7. IIT Bombay – Eklavya Internship:- (Thanks to Rupesh Gupta for pointing out his internship)

This is a coveted internship for CSE and ECE students.
1. Portal to apply http://ekalavya.it.iitb.ac.in/summerinternship2017/
2. Last date to apply is around first week of February.
3. The intern would provide you great exposure and chance to work in best academic environment.
4. It spans throughout your vacation.
5. Three categories for selection: software category- requires high level programming skills, academic category- requires high cgpa 9.7+ alongwith qualifing a basic C test, embedded category- meant for students with electronics background, requires high cgpa again 9.7+ along with theoretical test, after you get shortlisted.

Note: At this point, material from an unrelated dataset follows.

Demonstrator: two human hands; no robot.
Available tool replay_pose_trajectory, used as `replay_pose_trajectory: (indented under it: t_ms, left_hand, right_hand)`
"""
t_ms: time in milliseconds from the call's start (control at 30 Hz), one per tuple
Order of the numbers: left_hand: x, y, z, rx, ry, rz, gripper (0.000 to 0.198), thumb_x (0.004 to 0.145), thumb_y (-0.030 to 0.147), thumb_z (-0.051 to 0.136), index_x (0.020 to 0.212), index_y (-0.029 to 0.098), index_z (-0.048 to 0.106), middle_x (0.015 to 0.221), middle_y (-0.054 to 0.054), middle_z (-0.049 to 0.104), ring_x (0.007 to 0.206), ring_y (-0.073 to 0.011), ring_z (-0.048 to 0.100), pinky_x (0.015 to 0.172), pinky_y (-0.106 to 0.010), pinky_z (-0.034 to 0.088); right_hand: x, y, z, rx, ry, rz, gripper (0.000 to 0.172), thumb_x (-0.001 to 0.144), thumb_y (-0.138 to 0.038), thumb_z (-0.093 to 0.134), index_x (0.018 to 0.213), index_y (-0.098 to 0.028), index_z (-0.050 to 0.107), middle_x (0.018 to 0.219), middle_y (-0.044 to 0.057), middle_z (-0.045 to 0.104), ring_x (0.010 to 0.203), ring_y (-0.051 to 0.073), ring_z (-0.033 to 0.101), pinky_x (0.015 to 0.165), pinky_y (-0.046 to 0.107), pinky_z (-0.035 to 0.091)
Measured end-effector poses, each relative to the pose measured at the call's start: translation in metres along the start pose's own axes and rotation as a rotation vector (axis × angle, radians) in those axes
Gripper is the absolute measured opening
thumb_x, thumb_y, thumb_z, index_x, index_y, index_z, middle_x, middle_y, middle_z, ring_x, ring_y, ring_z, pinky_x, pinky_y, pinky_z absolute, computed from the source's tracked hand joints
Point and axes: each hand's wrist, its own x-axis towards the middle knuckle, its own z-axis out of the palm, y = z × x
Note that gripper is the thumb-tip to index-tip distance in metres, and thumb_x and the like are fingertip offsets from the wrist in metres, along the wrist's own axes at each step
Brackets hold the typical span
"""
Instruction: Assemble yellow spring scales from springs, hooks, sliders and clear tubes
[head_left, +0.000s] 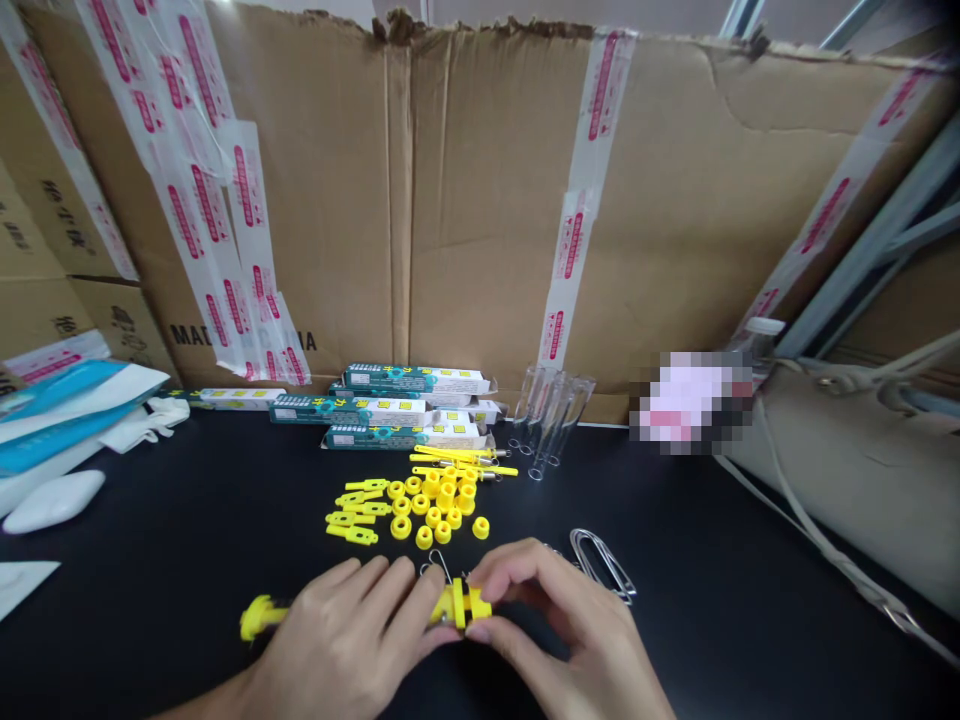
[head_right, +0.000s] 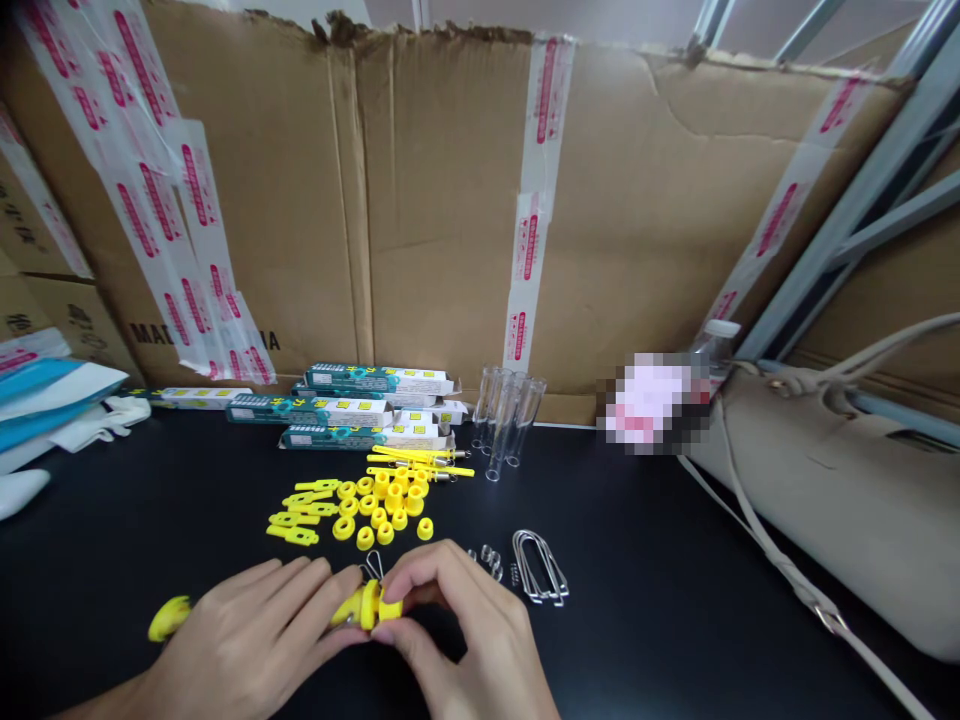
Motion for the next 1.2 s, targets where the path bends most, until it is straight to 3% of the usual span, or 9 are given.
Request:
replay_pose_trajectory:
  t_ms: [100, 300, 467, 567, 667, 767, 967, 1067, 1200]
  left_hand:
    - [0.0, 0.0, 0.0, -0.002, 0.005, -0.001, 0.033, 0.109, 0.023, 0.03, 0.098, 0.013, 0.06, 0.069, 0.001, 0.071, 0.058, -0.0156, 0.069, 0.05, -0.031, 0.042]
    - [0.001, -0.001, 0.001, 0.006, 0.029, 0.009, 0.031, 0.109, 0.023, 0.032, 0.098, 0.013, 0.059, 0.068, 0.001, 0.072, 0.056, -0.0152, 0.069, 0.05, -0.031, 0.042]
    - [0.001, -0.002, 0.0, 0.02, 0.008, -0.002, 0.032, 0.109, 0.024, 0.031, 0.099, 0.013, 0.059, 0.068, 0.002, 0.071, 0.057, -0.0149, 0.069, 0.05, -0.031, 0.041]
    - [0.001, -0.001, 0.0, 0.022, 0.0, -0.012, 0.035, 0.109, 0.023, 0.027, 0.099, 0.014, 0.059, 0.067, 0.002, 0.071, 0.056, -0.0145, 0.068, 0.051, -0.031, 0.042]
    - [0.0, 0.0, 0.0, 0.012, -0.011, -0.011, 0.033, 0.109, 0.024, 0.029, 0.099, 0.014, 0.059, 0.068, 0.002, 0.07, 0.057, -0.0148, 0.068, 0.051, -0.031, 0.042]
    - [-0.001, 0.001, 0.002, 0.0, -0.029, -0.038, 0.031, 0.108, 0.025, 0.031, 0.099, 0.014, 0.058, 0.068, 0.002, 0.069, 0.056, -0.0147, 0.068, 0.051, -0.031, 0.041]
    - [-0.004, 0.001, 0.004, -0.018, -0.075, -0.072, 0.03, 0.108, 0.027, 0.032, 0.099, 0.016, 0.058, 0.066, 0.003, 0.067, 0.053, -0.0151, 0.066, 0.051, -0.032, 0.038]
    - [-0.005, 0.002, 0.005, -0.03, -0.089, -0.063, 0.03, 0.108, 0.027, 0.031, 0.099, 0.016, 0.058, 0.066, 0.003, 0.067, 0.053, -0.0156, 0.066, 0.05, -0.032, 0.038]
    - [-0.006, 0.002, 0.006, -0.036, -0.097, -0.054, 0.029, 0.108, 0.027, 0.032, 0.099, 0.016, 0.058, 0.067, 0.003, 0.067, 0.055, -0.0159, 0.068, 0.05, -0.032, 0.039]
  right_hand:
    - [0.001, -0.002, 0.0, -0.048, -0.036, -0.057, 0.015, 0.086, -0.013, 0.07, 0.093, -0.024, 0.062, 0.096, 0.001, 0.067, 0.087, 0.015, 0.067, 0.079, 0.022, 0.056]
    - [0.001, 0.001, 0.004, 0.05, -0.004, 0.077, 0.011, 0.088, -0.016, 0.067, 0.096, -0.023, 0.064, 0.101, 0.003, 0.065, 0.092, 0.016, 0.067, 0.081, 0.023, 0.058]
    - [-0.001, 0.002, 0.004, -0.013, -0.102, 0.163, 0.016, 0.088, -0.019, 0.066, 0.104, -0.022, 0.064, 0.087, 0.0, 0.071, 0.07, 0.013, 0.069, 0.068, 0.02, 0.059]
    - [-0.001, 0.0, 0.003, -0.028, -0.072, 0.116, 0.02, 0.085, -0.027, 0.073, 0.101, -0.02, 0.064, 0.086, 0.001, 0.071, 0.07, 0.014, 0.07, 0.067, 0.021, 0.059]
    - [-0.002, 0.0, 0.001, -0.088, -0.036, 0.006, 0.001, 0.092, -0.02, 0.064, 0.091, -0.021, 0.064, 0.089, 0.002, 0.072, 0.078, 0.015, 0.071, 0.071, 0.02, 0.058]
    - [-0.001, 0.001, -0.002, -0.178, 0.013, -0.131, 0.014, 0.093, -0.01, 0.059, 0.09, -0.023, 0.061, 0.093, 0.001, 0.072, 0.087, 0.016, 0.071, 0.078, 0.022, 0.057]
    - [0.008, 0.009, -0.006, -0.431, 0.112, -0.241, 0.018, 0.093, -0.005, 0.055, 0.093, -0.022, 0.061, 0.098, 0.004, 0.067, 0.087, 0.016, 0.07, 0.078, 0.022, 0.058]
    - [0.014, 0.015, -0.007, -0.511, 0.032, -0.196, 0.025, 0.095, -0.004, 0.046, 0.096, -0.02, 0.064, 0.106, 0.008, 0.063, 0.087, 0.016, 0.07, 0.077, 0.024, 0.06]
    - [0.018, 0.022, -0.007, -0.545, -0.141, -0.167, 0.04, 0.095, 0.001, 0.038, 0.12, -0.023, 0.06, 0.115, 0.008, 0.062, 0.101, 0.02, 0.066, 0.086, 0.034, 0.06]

I know for a fact that IIT Madras also has its own SRFP, but I had not applied for it then. I’m sure the process would be similar though. Ensure that you properly check the deadlines for all the above once more! 

That being said, you can also approach professors unofficially by sending e-mails. A few tips there:

  1. Professors receive dozens of mails with students asking to work under them. So, it is important that you attract them with your subject line and the first paragraph of your mail.
  2. Don’t write a common mail to 10 Professors. It won’t get you anywhere. Read about what research they are conducting and specialzie the maila ccording to their requirements.
  3. Create a Resume that looks impressive and attach it with the mail.
  4. Try to take online courses or read books pertaining to their area, so that they know you have some background.
  5. Be patient. Getting a reply is not easy and there is no way of predicting.

Contact your immediate seniors for more inputs as they would be in touch with this process more and can give efficient advice. All the best!